Всю дорогу Дохлономер играл в шашки со своим другом Курумбурумом, судовым электриком, по болезни он уже теперь никогда не принимал участия в боях. Да и летал Курумбурум только для того, чтобы быть с Дохлономером.
Они играли в шашки, вспоминали о своих битвах - когда-то Курумбурум был адмиралом одного из королевских флотов Содружества Весов. Пятьдесят первоклассных линкоров, не считая кораблей сопровождения, и семь тысяч человек были у него в полном подчинении. Впрочем, главные победы, конечно, были - так они теперь говорили - когда их корабли плавали в одной луже. Вот было время, рявкал отставной королевский адмирал адмиральским голосом, похлопывая своего капитана по плечу, отчего тот перелетал любое помещение и долго высвобождался из-под остатков мебели. Жидковат ты стал! - снова рявкал отставной адмирал и незаметно, словно случайно, смахивал с доски одну из шашек Дохлономера.
Но когда они летели к Тайкам, он уже больше не рявкал. Не тот запал, говорил Курумбурум и обкладывал поясницу кирпичами, которые раскалял на реакторе в трюме.
- Облучишься же, старый пень? - говорил ему Дохлономер. - Реактор же протекает.
Но тот отвечал ему, что небось не сто лет жить осталось, а подыхать, скрючившись от ревматизма, он не согласен.
Ну да ладно.

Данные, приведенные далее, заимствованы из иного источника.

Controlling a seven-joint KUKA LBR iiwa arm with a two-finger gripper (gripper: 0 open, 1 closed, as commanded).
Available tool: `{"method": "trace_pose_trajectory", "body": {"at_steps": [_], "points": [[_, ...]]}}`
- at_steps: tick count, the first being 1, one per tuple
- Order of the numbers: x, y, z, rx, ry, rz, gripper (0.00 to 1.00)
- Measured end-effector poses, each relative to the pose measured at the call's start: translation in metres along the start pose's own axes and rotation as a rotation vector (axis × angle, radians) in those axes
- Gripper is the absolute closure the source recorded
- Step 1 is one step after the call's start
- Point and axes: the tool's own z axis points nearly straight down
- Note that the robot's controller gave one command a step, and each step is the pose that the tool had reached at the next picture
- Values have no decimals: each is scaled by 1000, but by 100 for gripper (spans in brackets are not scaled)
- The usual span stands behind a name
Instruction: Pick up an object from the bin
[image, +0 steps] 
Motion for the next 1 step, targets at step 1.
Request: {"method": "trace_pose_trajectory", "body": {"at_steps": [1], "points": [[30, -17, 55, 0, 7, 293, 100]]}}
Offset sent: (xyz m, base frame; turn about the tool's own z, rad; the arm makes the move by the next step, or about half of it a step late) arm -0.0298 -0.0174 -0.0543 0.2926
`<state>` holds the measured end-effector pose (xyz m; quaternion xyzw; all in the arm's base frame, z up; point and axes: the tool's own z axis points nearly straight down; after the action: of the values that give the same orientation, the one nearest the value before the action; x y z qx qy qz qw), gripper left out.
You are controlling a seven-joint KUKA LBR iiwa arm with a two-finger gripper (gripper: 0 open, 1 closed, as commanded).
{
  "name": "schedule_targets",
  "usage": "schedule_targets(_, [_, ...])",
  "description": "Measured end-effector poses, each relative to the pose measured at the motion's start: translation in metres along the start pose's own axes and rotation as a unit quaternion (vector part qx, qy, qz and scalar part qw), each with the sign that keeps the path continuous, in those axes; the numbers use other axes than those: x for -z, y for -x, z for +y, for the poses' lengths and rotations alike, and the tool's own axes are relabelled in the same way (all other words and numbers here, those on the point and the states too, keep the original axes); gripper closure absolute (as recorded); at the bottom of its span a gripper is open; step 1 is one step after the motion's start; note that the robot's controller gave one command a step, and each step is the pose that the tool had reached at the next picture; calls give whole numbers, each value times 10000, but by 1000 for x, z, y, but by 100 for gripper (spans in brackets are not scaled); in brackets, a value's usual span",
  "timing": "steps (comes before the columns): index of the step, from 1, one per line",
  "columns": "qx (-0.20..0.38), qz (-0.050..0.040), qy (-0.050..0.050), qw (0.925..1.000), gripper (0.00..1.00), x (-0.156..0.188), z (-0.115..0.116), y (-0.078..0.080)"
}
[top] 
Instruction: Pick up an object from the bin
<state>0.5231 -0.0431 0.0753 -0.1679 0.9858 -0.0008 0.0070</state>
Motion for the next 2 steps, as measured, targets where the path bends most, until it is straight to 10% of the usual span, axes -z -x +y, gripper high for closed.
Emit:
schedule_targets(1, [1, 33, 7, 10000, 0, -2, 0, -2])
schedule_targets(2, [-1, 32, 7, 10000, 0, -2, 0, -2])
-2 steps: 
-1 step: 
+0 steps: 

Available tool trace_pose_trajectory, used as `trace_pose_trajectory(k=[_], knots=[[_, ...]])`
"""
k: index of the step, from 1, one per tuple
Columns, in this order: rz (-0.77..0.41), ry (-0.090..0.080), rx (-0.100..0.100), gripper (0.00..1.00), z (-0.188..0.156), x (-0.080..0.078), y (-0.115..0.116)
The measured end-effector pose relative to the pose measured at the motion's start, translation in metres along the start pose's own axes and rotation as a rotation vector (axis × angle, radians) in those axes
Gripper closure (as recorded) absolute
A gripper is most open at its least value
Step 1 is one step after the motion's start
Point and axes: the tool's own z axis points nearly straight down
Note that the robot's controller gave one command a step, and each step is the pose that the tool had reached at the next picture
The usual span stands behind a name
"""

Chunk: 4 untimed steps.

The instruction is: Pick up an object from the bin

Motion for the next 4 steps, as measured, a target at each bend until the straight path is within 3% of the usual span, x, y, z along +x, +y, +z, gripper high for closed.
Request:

Долго ли, коротко, прилетели они, пошли во дворец, где император дал им грамоты охранные, накормил, напоил, спать положил и на подвиг благословил. Пираты очень довольны были таким обхождением - давно очень они уже на чистом не спали, c фарфора не ели.

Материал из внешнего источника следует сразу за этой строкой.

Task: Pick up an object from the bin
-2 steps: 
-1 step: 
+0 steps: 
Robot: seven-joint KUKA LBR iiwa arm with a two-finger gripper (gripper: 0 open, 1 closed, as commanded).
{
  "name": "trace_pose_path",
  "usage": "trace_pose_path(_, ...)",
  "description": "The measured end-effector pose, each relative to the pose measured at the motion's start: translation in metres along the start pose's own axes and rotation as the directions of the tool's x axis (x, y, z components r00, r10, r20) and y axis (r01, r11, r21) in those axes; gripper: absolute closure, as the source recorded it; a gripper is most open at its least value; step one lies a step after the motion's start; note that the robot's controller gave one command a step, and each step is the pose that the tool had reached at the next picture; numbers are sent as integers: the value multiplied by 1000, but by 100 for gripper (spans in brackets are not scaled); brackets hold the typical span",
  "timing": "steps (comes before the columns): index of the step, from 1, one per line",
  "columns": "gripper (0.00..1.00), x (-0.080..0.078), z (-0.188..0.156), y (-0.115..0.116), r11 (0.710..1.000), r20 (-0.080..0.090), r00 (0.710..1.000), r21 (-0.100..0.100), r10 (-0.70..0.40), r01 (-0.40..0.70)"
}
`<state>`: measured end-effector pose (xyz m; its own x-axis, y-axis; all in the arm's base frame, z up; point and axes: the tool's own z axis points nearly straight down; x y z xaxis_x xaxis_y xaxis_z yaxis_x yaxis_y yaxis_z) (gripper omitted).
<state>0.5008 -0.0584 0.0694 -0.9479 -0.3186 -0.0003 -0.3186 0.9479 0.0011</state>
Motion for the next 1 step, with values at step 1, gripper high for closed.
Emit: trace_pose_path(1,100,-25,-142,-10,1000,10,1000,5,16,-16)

Император сказал, что дракон этот последний остался - это он уже наутро сказал. Что он им надоел, как последняя собака: строительству, скотина, мешает, домашних животных в пищу употребляет, коммуникациям проходу не дает. А главное, бургомистров выкрадывает прямо с трибун непонятно зачем, и что с ними потом делает, тоже неизвестно. Есть-то он этих гадов вряд ли будет. До того дошло, что бургомистров на трибуны не загнать, говорят: лучше в пыточную камеру пойдем!..
Ну так вот, если Дохлономер убьет дракона, то даст он, император, ему обещанные сокровища, а если струсит, то он, император, его и всю его пиратскую банду на вечные времена посадит в вонючие подвалы алмазы натачивать, а кормить будет сушеными тараканами,
Делать нечего, стали пираты раздумывать, как им выпутаться, потому что им таких еще ужасов про дракона и его драконские нравы порассказали, что ноги стали у них отниматься и руки потеть. И принялись они честить на чем свет своего капитана, что не обуздал он их, идиотов, когда они на подвиг этот решались, чтоб ему пусто было! Что лучше бы и дальше они от звезды к звезде мотались дураками, да только бы живыми были!
Дохлономер послушал, послушал, прочистил горло глотком кваса хлебного, настоянного на кайенском перце, да как вдарил кулачищем по пульту, как пошел рассказывать им, кто такие они, его пираты, их родственники, их родители, их святые, их честь, их совесть, душа, чин, желудок, голова, и какими способами, будь ему не противно так, он бы их изжарил, испек, заморозил, высушил, съел, разрезал, снова склеил, куда бы что приклеил и снова бы оторвал. Так он это рассказывал интересно, что пираты курить забыли, слово боялись пропустить, что Курумбурум в рубку приплелся, услышав начало речи по спикеру. Привалился, скрючившись, к переборке и стал блаженно жмуриться, а в особо чувствительных местах от умиления всхлипывать.
Скоро сказка сказывается, да не скоро дело делается. Сказка ложь, да в ней намек, добрым молодцам урок. Сказку рассказать, не поле... Ладно. Решили пираты дракона на бургомистра ловить. А для такого дела какой-нибудь новоиспеченный бургомистр не сгодился бы, и застарелый, прокисший, управляя, тоже подойти бы не смог.